O ministro André Mendonça, do Supremo Tribunal Federal (STF), autorizou nesta quarta-feira (4) a transferência do empresário Daniel Vorcaro, dono do Banco Master, para um presídio estadual. A decisão atendeu a um pedido da Polícia Federal (PF), que argumentou que as instalações de sua superintendência em São Paulo, onde o banqueiro estava detido, não têm estrutura adequada para manter presos preventivamente e servem apenas como unidade de trânsito.

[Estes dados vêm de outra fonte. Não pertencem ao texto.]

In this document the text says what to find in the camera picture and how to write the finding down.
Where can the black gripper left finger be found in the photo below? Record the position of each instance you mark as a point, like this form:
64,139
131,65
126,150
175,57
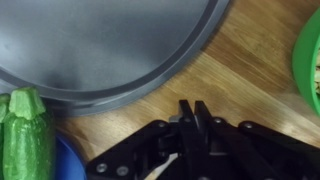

Vorcaro foi preso na manhã desta quarta-feira na terceira fase da Operação Compliance Zero, que investiga fraudes no Banco Master. A prisão ocorreu em São Paulo e foi decretada pelo STF. A transferência para o sistema prisional estadual será definida em conjunto pela PF e pela Secretaria de Administração Penitenciária de São Paulo, conforme estabelecido na decisão ministerial.
Na análise do pedido, Mendonça determinou que os detidos permaneçam à disposição do STF, cabendo ao sistema prisional estadual prover toda a estrutura necessária para a custódia, incluindo escoltas para audiências, atendimentos médicos e outros deslocamentos que se fizerem necessários durante o processo. A medida visa garantir a segurança e a integridade do procedimento judicial.
A nova prisão de Vorcaro tem como base mensagens encontradas no celular do empresário, apreendido na primeira fase da operação. Segundo as investigações, nas conversas, o banqueiro ameaçava jornalistas e pessoas que teriam contrariado seus interesses. O ministro relator do caso chegou a afirmar que Vorcaro mantinha uma estrutura de intimidação, conforme citado em documentos do processo.
Esta não é a primeira vez que o empresário enfrenta medidas judiciais severas. No ano passado, ele também foi alvo de um mandado de prisão, mas conseguiu o direito à liberdade provisória, mediante o uso de tornozeleira eletrônica. Agora, com a nova fase da operação, a prisão preventiva foi decretada novamente, e a transferência para o presídio estadual reforça o caráter cautelar da medida.
A defesa de Daniel Vorcaro se manifestou por meio de uma nota à imprensa, na qual afirmou que o empresário sempre esteve à disposição das autoridades e colaborou com as investigações desde o início. Os advogados negaram categoricamente as acusações de intimidação atribuídas pela PF ao banqueiro. "A defesa nega categoricamente as alegações atribuídas a Vorcaro e confia que o esclarecimento completo dos fatos demonstrará a regularidade de sua conduta. Reitera sua confiança no devido processo legal e no regular funcionamento das instituições", disseram os representantes legais.
Enquanto isso, a Turma do ministro Dias Toffoli no STF ainda vai decidir se referenda a prisão de Vorcaro, o que deve ocorrer nos próximos dias. A operação segue em andamento, com a PF aprofundando as investigações sobre as supostas fraudes no Banco Master. A transferência para o presídio estadual marca mais um capítulo nesse caso, que tem chamado a atenção pelo envolvimento de figuras proeminentes do setor financeiro e pelas acusações graves que pesam sobre o empresário.